TASK BRIEF
Only the lines with "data" in them need to be copied from the listing.

------------

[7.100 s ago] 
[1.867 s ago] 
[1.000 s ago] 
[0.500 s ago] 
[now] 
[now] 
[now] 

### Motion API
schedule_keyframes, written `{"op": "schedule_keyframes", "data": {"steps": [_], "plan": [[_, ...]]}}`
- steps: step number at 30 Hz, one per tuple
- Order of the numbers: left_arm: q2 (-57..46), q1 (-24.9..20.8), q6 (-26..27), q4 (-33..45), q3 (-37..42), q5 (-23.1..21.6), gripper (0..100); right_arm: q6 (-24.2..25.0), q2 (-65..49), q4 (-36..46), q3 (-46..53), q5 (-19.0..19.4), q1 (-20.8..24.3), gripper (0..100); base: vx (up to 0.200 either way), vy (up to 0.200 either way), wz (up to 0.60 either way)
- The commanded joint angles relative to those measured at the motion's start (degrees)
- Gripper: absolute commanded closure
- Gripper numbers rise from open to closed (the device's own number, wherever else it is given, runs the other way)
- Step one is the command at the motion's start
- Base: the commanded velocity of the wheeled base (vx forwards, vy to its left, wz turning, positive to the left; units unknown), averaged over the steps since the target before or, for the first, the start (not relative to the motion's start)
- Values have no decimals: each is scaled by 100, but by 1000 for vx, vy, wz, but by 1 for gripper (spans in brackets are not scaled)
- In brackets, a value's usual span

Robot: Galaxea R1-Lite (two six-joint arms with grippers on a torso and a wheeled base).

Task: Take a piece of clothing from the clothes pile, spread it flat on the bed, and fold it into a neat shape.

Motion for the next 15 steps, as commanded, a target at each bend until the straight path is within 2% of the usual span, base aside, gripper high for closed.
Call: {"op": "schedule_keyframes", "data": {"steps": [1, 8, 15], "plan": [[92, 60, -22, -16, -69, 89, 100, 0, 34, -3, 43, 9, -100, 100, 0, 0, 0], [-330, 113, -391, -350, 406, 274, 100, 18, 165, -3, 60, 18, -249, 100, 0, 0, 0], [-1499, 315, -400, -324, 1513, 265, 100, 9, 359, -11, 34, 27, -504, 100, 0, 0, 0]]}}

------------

RESPONSE
schedule_keyframes, written `{"op": "schedule_keyframes", "data": {"steps": [_], "plan": [[_, ...]]}}`
Call: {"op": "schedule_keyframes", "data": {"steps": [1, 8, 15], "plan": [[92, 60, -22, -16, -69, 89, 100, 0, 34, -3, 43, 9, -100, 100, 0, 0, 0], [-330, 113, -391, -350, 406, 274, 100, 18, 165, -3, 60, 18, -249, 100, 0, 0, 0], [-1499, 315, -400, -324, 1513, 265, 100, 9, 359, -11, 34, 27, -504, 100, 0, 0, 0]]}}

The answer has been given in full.